Post by Adur Alkain »

Cleric K wrote: Tue Aug 24, 2021 7:59 pm
Eugene I wrote: Mon Aug 23, 2021 7:28 pm Cleric, you should not assume that you are the only meditator here who practically work with and analyze the thoughts and conscious experiences on a regular basis. What you are describing here (observations and studies of the inter-relations of conscious phenomena "outside" of the framework of the ego) has been part of millennia of both Eastern and Western spiritual practices. We sit in meditation and observe the conscious phenomena - sensations, thoughts, imaginations and intuitions with their meanings, we analyze their interconnections, we have intuitions of how they are inter-related, we observe how our egoic structures function and respond. You are not the only one who do it on a regular basis. The difference is how we interpret these intuitions and insights ourselves and how we present them to people.
Eugene, I understand your sectarian concerns but nothing of this would be necessary if things were understood rightly. The above quote shows exactly that the point is being missed. I've made many attempts to explain the fundamental difference between Oriental and Occidental meditation. The possibility for the latter became possible only after the event on Golgotha. The methods have been slowly developed in the last two thousand years within the secret streams. The Rosicrucian impulse brings them to a high degree of refinement. Today this Initiatic science must flow in the general consciousness of humanity because we are at a time where we either penetrate into the true nature of the human being or we'll bounce back into a downward spiral of degeneration like we've never seen before.
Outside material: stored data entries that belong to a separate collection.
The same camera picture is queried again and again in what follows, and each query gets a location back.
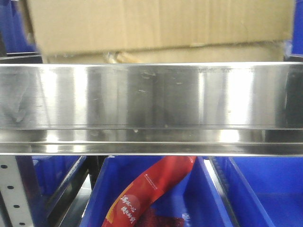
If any grey perforated shelf upright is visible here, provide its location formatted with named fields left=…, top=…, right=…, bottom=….
left=0, top=156, right=34, bottom=227

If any large brown cardboard box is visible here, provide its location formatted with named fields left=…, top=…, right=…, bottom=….
left=18, top=0, right=295, bottom=64

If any peeling clear packing tape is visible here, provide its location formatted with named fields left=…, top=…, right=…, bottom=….
left=103, top=52, right=129, bottom=63

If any blue plastic bin center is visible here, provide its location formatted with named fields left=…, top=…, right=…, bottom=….
left=80, top=156, right=232, bottom=227

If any blue plastic bin left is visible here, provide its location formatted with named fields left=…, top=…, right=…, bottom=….
left=16, top=156, right=88, bottom=227

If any blue plastic bin right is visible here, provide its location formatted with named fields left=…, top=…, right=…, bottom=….
left=213, top=157, right=303, bottom=227

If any stainless steel shelf edge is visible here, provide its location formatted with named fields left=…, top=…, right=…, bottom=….
left=0, top=62, right=303, bottom=156

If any blue bin upper right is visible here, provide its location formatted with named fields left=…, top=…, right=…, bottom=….
left=292, top=0, right=303, bottom=56

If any blue plastic bin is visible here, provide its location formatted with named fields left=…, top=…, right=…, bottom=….
left=16, top=156, right=88, bottom=227
left=80, top=156, right=232, bottom=227
left=213, top=157, right=303, bottom=227

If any blue bin upper left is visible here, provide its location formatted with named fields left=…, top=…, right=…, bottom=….
left=0, top=0, right=36, bottom=53

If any red snack bag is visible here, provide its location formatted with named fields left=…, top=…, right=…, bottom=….
left=102, top=156, right=196, bottom=227

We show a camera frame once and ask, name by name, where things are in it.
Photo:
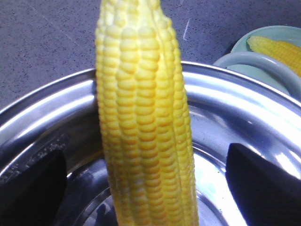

This is one instance where I don't really know if I'm doing lousy job of explaining things, if they are simply not understood or they are intentionally misrepresented.

Shu, what I'm going to write here has direct relevance to Adur's work, so I'm not sidetracking the thread.

I'll make one more attempt to explain the essential nature of the contemporary method of Initiation.

Let's start with the Oriental method first. You're fully correct that observing conscious phenomena is not something new. Ashvin did a great job in his latest essays to draw the historical development of consciousness. The ancient Greeks also observed thoughts. What is changing in the course of evolution though, is how the I's relation to the thoughts metamorphoses.

Here's an imaginative picture:

Image

I remind that the above should not be thought of as an theoretical model of reality. It must be seen exactly in the way I explained about drawing circles representing hot and cold and connecting them with a line, representing the warmth gradient. Everything in these pictures corresponds to inner experiences, the images are only symbols for them.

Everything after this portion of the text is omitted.